The U.S. FDA has cleared Masimo SedLine brain function monitoring for pediatric patients under the age of 18 and its SedLine Pediatric EEG Sensor.

SedLine is designed to help clinicians monitor brain activity bilaterally by processing electroencephalogram (EEG) signals from Masimo’s four-lead SedLine EEG sensors. This clearance brings Masimo’s bilateral brain activity monitoring to children 1 to 17 years old, in conjunction with specially sized pediatric sensors designed for easier application on smaller pediatric foreheads.
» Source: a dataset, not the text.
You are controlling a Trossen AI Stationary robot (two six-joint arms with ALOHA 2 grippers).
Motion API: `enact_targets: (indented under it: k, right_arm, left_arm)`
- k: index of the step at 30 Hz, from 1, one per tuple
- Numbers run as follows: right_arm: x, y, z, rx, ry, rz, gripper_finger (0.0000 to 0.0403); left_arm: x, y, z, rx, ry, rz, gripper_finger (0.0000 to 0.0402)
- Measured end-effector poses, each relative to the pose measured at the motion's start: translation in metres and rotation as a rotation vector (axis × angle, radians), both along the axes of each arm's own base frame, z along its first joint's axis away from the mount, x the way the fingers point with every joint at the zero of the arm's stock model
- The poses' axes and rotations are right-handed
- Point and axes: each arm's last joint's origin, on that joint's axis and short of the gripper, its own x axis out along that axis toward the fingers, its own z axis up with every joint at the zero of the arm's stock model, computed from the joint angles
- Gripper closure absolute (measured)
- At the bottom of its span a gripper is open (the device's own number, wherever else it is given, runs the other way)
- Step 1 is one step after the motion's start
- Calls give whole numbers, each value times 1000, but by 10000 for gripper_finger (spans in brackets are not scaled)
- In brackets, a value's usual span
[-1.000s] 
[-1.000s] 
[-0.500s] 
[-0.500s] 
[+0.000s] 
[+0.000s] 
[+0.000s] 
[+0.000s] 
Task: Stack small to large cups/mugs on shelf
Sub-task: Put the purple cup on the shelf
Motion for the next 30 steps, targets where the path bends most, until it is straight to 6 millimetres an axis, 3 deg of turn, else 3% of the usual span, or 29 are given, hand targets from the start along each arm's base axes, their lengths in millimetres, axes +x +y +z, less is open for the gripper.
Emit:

“SedLine is an easy window into a child’s electroencephalogram,” says Cristina Verdú, PhD, of Hospital Universitario La Paz, Madrid, Spain. “It helps us to personalize sedoanalgesia. Now, we can choose the appropriate dose according to its effects, not just according to weight or age. But in addition to monitoring anesthetic depth, it allows us to detect warning signs such as asymmetries or seizures; it tells us what is happening to the child’s brain.”

Brain activity monitoring under anesthesia on pediatric patients is different from adults.[1-2] Maintaining an appropriate depth of anesthesia is key to preventing anesthesia-related events and enabling faster recovery.[3] To aid clinicians in monitoring anesthesia depth on children, SedLine features both the display of EEG signals and the Multitaper Density Spectral Array (DSA) from both sides of the brain, to provide clinicians with a more complete picture of the brain.

“SedLine is achieving for brain function monitoring what Masimo SET did for pulse oximetry,” says Joe Kiani, founder and CEO of Masimo. “We believe SedLine is the best and most advanced way to monitor depth of sedation, crucial to helping ensure patients with even the most challenging and the youngest brains are appropriately anesthetized. We are proud to be able to bring its benefits to children in the United States.”

Featured image: Masimo SedLine Brain Function Monitoring. Photo: Business Wire


  1. Davidson et. Current Anesthesiology Reports 3. 1 (2013): 57-63.).
  2. Cornelissen L et al. Elife 4 (2015): e06513.
  3. Musialowicz et al. Current Anesthesiology Reports 4. 3 (2014): 251-260.